- Born: 6 April 2001 (age 24) Wamberal, New South Wales, Australia
- Genres: Blues, acoustic
- Instrument(s): Vocals and guitar
- Years active: 2014–present
- Labels: Sony Music Australia
- Website: http://fletcherpilon.com

= Fletcher Pilon =

Fletcher Kent Pilon (born 6 April 2001) is an Australian acoustic singer and songwriter, known for winning the eighth season of Australia's Got Talent in March 2016. Fletcher has previously appeared on shows such as The Voice Kids, Nickelodeon's SlimeFest and BalconyTVSydney. Before appearing on various TV series, he played at markets and restaurants. Fletcher writes his own songs. He auditioned for Australia's Got Talent, shown during Auditions 4 on 14 February 2016, and won the season on 14 March 2016.

==Life and career==

===2014–2015===
In 2014, Fletcher appeared on the Australian version of The Voice Kids in the fifth blind auditions. He played the song "Flying with the King" by Lee Kernaghan and had all three judges turn but chose The Madden Brothers as his coach. In the battle round, he sang "Let Her Go" by Passenger with two other contestants, but did not win the round and was eliminated.

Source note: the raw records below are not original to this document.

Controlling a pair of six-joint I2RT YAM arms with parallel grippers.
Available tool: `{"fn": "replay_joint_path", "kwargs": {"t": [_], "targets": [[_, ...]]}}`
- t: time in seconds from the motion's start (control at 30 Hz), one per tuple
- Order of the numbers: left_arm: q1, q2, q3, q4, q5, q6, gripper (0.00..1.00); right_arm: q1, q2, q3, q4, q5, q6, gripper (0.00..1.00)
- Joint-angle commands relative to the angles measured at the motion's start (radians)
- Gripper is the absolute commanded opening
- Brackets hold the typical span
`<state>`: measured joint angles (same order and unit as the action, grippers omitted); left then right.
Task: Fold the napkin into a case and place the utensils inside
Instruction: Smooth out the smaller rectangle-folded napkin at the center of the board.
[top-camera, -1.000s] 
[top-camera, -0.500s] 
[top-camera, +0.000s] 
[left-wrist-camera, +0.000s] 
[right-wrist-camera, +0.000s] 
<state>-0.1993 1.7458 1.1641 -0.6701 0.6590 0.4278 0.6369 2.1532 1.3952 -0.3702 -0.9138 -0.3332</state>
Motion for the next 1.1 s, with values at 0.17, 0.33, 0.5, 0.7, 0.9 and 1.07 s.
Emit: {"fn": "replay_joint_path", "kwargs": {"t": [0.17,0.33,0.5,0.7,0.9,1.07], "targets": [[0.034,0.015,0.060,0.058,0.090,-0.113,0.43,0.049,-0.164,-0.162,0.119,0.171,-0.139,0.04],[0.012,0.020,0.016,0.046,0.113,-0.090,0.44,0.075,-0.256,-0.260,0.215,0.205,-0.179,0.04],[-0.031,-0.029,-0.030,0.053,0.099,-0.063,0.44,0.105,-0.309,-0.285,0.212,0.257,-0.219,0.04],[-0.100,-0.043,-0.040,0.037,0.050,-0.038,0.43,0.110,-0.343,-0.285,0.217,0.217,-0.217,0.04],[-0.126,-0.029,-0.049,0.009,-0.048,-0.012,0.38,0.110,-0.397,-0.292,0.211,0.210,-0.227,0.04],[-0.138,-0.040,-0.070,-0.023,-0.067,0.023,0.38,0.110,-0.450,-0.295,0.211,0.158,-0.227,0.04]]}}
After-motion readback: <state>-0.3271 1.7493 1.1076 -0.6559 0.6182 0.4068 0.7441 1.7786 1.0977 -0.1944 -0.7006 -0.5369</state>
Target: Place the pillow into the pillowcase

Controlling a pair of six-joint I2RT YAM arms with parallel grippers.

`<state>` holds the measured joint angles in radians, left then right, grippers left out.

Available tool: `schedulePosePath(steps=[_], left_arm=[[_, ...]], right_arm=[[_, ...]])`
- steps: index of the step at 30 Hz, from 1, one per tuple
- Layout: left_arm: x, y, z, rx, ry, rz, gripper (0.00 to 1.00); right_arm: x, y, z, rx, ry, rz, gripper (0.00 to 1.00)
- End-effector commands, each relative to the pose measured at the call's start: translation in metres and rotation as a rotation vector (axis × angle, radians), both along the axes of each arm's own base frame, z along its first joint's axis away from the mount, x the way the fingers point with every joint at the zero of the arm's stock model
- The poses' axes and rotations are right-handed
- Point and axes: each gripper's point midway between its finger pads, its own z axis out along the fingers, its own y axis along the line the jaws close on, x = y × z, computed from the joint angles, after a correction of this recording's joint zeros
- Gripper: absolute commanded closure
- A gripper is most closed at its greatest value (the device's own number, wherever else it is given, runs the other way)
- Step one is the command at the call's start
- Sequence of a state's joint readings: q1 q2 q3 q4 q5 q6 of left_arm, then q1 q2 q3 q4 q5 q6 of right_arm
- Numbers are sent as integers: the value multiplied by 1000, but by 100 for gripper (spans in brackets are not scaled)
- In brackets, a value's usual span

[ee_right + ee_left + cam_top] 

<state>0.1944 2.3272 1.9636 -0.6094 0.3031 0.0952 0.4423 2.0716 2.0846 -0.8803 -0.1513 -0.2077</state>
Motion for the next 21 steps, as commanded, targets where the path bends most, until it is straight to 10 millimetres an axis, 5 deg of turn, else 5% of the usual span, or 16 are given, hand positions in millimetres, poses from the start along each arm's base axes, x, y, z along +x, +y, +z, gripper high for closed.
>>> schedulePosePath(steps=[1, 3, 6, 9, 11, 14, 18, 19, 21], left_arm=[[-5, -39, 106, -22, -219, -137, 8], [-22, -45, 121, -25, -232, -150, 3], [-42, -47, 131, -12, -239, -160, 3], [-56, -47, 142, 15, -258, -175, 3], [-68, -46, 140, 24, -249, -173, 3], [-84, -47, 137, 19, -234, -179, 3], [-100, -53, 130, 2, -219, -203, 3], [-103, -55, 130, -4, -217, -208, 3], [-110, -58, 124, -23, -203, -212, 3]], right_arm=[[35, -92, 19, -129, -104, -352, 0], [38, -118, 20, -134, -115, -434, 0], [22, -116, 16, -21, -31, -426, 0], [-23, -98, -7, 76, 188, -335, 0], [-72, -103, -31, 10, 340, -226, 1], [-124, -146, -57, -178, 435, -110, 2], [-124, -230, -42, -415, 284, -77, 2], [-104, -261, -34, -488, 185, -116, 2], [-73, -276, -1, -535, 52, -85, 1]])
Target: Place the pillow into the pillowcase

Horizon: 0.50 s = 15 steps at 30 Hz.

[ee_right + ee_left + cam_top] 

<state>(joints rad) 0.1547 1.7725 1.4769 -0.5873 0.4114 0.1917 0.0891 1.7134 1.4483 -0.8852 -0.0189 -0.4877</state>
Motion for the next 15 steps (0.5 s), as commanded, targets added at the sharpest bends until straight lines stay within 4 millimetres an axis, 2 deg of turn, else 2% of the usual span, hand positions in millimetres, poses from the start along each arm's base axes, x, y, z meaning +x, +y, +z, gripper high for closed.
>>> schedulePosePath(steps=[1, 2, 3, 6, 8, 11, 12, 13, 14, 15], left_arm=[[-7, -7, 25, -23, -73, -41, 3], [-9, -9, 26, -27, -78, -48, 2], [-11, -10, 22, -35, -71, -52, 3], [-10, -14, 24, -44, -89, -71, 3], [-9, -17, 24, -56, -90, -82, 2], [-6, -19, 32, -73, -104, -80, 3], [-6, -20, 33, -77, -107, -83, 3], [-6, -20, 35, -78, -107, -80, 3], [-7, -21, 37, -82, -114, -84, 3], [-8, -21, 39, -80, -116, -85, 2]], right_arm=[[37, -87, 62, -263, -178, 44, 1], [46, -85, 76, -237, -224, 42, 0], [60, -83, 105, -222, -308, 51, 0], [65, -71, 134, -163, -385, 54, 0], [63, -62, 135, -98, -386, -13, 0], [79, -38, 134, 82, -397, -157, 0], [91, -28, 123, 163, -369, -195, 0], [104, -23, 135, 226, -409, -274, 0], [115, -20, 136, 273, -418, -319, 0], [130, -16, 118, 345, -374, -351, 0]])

In August 2015, 10-year-old Banjo Pilon, Fletcher's brother, was hit by a car while skateboarding and died. After his death, Fletcher wrote the song "Infinite Child" in honour of his brother.

Fletcher released his first EP on 10 December 2015 on iTunes. The EP also includes "Infinite Child".

Banjo EP tracks
| # | Song | Length |
| 1 | "Infinite Child" | 3:32 |
| 2 | "Be My" | 4:22 |
| 3 | "Peace" | 4:59 |
| 4 | "Everything's Gonna Be Fine" | 2:51 |
| 5 | "Hoochie Coochie Man" | 3:25 |

===2016–===
In 2016 Fletcher decided to audition for Australia's Got Talent with the song "Infinite Child". He received an emotional appraisal by all judges and made it through to the Grand Finale. He reprised the song during the Grand Finale and was acclaimed by the judges, audience and guest judge Jack Black. A voting line opened for five minutes to the public to vote for the winner and Fletcher received the most votes, leading him to win the Grand Finale and receive a prize of $250,000.

On 25 February 2017, Fletcher released a single named 'Water' on Sony Music Australia.

In 2019 Fletcher released a single named 'Paperback' on 22 February, and a single named 'One More' on 22 March. Both songs were included on the 'Thoughts' EP released on 5 April.

In March 2024 Fletcher toured supporting Newton Faulkner in Australia under the name Fletcher Kent. Fletcher announced at The Gov, Adelaide he would start recording an album by the end of March.

Fletcher released the singles "I'll Be" on 15 November 2024 and "Are You Ready" on 31 January 2025.